● **EXERCISE DATA**
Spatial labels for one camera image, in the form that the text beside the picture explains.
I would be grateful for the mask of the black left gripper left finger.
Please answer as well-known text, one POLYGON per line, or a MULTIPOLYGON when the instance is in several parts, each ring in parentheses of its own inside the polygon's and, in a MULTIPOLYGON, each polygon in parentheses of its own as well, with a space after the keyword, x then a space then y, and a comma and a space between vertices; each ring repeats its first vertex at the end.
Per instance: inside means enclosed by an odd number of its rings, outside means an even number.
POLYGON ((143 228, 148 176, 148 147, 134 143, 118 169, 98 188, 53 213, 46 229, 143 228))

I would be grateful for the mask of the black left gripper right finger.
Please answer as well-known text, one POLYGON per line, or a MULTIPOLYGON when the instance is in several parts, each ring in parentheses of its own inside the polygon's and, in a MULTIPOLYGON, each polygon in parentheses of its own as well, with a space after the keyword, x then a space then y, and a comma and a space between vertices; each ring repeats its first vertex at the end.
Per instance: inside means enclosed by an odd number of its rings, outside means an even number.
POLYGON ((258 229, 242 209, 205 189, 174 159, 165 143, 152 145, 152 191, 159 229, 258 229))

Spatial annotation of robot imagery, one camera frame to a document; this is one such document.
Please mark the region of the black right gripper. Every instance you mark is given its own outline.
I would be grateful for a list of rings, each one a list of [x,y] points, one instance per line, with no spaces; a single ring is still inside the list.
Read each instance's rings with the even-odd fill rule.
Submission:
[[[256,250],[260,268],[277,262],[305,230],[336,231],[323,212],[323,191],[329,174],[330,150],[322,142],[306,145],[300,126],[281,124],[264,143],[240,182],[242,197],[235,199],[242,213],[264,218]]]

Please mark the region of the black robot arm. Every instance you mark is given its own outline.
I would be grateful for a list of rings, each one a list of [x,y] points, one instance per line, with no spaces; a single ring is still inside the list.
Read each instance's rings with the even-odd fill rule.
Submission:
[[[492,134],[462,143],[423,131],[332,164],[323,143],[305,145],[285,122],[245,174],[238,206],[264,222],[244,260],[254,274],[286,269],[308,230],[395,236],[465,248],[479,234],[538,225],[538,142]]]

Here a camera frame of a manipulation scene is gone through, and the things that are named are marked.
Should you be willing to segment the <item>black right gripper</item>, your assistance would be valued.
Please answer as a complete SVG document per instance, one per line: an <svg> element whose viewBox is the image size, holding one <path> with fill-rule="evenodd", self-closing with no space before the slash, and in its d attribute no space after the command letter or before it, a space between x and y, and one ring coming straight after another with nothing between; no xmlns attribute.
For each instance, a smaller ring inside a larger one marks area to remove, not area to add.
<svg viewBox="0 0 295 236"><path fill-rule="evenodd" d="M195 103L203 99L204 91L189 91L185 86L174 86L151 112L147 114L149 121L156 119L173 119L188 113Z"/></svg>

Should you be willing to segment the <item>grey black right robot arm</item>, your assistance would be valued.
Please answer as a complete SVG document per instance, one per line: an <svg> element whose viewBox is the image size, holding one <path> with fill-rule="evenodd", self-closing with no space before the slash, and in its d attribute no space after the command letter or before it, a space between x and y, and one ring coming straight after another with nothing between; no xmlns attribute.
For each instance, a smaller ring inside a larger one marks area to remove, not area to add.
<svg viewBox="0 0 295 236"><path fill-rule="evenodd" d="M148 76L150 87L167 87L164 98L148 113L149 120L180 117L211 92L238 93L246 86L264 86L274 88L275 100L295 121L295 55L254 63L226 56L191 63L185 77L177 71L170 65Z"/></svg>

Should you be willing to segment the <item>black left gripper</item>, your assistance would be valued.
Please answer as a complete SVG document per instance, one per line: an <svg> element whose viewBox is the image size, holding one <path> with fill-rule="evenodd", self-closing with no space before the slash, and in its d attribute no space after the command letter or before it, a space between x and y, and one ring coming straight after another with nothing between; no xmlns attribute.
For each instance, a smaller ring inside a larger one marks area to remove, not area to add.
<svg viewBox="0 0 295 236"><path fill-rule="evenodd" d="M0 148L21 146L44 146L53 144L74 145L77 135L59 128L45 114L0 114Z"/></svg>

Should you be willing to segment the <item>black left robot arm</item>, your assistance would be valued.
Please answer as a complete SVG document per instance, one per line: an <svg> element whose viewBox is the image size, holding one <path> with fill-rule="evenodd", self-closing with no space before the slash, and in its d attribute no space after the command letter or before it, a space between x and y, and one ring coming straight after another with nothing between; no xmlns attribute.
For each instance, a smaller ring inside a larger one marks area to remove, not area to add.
--
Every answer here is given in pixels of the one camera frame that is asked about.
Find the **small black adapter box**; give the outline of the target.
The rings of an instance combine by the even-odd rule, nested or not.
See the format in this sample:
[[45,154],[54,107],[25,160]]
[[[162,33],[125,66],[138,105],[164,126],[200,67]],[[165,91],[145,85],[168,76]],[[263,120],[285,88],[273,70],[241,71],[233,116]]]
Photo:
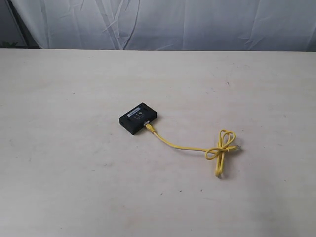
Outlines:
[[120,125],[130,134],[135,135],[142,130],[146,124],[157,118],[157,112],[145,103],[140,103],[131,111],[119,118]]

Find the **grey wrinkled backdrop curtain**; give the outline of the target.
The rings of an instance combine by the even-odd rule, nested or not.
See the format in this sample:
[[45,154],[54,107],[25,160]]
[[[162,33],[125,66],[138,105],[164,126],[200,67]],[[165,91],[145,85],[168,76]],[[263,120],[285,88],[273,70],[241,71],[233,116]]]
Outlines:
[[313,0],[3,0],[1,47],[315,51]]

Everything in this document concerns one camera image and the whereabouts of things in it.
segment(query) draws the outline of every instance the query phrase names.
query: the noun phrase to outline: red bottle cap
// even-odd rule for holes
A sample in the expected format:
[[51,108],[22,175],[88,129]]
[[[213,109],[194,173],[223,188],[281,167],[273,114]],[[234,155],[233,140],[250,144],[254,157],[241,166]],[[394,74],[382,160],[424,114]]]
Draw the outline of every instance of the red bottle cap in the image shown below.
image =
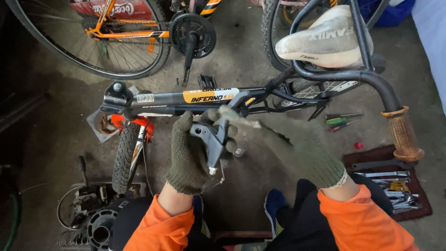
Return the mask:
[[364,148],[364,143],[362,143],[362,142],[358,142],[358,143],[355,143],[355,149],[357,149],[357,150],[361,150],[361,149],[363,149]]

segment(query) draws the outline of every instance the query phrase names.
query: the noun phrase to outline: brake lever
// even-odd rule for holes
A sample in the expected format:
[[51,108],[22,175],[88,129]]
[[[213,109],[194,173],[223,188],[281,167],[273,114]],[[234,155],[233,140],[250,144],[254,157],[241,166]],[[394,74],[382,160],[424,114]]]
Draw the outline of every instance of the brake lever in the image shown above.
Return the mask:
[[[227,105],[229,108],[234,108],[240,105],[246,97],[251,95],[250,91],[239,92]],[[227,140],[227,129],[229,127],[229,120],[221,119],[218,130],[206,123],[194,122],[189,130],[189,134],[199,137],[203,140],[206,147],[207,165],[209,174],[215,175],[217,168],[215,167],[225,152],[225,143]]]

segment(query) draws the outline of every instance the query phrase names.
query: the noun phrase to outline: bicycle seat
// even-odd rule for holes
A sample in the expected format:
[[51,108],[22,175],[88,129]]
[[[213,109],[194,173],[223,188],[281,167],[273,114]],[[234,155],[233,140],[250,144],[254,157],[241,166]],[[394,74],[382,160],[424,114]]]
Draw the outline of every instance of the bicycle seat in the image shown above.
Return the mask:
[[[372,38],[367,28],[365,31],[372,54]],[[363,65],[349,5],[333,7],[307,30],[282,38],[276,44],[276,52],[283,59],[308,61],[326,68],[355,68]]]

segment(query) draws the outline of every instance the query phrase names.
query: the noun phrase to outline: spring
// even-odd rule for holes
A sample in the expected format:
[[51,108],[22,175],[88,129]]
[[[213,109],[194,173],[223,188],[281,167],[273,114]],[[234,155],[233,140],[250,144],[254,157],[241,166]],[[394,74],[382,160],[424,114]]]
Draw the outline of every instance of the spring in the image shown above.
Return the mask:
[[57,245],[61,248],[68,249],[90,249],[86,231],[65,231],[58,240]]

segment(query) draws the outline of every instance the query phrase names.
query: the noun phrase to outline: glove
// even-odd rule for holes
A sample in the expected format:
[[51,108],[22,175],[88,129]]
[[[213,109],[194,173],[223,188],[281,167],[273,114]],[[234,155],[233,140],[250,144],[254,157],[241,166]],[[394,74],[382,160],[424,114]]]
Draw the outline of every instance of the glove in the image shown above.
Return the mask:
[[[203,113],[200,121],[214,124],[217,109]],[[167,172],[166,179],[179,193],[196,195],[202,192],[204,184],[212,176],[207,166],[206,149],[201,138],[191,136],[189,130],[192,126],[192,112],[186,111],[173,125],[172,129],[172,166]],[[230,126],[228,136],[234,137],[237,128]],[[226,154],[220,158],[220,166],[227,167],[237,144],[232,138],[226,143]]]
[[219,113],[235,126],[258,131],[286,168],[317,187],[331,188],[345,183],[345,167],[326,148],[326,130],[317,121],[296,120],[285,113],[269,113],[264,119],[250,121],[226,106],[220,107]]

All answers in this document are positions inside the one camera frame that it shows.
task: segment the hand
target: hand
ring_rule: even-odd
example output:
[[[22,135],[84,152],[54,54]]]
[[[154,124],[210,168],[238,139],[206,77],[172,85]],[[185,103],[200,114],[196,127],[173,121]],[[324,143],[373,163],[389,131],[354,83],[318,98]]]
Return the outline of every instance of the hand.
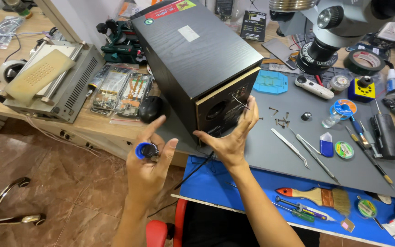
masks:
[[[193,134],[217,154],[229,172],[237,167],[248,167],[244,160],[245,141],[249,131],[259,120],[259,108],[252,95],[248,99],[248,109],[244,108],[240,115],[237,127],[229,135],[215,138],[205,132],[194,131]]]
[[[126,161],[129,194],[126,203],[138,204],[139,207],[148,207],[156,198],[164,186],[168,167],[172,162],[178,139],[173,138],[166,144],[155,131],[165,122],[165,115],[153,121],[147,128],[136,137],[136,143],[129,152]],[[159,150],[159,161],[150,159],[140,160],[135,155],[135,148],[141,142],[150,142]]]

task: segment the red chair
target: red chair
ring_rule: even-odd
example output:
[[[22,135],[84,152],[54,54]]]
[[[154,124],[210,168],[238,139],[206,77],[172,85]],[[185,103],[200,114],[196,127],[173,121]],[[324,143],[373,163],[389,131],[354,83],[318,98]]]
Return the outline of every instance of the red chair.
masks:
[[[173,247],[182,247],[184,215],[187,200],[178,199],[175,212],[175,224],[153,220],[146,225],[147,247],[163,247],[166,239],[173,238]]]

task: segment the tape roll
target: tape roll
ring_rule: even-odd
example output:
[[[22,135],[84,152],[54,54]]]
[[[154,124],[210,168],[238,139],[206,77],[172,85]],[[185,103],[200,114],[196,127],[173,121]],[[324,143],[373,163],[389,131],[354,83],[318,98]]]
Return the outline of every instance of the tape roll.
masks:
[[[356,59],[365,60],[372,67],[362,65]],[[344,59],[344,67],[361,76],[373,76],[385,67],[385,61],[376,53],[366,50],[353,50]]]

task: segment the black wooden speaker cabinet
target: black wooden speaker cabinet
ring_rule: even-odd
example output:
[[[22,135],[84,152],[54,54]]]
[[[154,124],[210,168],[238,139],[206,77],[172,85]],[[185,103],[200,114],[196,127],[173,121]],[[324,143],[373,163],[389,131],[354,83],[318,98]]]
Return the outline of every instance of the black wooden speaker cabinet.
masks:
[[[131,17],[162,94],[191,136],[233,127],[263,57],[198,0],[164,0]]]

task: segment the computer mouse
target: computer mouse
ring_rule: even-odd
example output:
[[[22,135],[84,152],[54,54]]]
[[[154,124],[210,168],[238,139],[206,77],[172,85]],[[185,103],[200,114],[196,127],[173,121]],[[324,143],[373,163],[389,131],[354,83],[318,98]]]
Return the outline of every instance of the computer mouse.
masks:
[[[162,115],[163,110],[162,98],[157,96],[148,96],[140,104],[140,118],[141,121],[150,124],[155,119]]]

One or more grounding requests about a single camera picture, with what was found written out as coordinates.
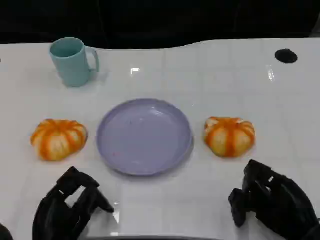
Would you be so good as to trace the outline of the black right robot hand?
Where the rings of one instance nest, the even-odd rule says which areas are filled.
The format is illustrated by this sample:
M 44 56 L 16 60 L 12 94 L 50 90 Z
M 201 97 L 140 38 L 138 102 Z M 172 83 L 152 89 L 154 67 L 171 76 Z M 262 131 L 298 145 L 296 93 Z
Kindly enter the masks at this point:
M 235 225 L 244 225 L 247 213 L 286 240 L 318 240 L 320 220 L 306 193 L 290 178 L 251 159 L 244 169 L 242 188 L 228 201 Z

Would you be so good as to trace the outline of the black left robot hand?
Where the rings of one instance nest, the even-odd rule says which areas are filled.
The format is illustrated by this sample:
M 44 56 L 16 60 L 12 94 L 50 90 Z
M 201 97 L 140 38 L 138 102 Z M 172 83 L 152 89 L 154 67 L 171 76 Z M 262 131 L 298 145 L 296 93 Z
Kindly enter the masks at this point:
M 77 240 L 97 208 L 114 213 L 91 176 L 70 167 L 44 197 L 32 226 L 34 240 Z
* * *
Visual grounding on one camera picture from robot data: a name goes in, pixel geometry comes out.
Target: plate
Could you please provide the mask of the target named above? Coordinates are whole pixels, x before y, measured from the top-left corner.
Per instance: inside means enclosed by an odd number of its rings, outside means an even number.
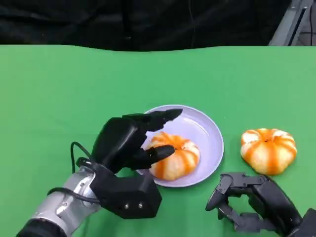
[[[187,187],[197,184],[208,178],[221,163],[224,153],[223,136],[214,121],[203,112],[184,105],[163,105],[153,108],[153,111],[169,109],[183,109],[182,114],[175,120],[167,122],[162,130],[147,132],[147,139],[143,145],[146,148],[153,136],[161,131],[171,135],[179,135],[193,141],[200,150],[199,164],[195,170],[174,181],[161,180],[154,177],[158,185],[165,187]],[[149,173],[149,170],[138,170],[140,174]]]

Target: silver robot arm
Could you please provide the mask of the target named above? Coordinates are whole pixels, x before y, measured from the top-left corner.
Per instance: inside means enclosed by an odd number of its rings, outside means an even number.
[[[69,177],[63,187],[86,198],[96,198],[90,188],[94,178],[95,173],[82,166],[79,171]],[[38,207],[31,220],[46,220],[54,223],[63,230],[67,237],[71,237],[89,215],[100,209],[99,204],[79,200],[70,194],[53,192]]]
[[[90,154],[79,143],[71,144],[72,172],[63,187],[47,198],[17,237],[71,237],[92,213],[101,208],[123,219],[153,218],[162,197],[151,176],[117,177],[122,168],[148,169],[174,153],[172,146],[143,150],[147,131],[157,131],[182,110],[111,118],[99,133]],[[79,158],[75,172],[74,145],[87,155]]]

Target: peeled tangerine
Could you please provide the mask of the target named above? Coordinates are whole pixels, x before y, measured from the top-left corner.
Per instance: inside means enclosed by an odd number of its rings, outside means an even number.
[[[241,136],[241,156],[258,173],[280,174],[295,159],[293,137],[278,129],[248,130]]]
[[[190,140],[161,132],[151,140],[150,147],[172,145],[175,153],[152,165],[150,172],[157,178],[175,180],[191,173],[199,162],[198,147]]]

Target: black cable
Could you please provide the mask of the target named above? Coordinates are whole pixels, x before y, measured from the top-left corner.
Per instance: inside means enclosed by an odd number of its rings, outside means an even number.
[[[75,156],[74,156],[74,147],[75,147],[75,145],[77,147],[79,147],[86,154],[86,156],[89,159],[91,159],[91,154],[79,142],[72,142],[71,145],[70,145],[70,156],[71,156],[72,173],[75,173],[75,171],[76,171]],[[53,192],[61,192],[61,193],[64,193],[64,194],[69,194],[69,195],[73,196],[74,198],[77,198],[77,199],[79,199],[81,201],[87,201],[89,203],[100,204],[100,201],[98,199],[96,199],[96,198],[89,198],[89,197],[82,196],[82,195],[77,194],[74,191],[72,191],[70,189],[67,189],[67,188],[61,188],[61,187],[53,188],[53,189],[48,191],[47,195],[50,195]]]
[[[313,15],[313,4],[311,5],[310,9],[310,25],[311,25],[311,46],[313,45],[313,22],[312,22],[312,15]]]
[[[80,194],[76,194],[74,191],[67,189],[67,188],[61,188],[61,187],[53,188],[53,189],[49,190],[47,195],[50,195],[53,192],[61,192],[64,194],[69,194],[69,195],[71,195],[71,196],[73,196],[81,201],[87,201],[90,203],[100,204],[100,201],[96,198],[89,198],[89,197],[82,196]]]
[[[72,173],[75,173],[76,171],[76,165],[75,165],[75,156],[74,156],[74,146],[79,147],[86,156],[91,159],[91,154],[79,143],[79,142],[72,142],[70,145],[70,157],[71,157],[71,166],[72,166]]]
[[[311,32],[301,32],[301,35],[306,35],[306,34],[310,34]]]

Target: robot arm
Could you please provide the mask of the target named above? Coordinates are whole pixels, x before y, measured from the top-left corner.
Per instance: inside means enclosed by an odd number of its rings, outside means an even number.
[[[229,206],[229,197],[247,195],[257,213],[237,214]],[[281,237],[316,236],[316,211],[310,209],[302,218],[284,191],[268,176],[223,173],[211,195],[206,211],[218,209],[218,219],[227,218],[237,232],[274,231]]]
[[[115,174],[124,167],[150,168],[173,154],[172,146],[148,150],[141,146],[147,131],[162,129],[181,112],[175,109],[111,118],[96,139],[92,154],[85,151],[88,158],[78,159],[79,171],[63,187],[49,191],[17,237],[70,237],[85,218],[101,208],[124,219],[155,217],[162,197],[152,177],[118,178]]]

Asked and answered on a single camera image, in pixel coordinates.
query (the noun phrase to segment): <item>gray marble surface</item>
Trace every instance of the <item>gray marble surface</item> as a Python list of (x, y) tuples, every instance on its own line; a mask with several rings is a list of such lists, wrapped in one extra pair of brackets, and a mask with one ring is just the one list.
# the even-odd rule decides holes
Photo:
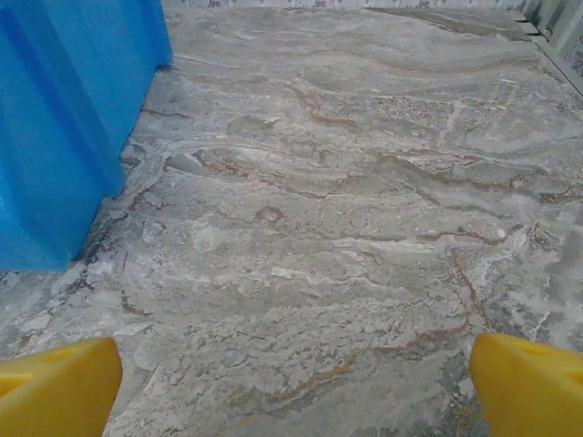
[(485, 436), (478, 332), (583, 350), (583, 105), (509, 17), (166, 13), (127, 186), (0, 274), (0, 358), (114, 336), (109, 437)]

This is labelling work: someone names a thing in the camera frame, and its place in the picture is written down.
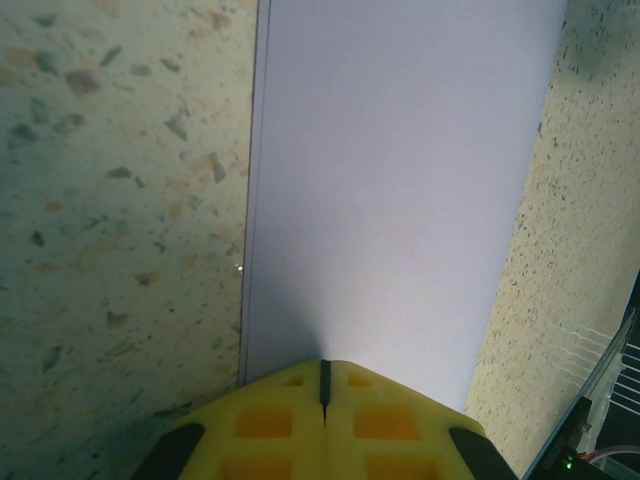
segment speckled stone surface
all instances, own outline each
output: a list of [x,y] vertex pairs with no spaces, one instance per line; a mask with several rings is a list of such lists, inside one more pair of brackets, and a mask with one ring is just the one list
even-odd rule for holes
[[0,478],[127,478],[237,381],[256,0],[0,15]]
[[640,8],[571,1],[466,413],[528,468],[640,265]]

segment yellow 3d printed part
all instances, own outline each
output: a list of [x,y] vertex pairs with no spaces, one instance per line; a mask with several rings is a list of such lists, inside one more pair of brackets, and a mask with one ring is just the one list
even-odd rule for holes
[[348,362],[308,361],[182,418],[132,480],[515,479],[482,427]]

● **WHAT THE TASK ASKS**
Your answer should be the lines of the records that hold the string "such".

● **THE ANSWER**
Spatial annotation of robot imagery, one camera frame to a document; this is one such document.
Trace every instance of the <item>gray marble surface</item> as a Python list of (x, y) tuples, every instance on its own line; a mask with several rings is a list of such lists, wrapped in one extra pair of brackets, and a mask with one ring is just the one list.
output: a list of [x,y] vertex pairs with no spaces, one instance per line; a mask with several rings is a list of such lists, inside one more pair of brackets, and a mask with one ring is just the one list
output: a list of [x,y] vertex pairs with no spaces, one instance per line; a mask with several rings is a list of such lists, inside one more pair of brackets, and a mask with one ring is just the one list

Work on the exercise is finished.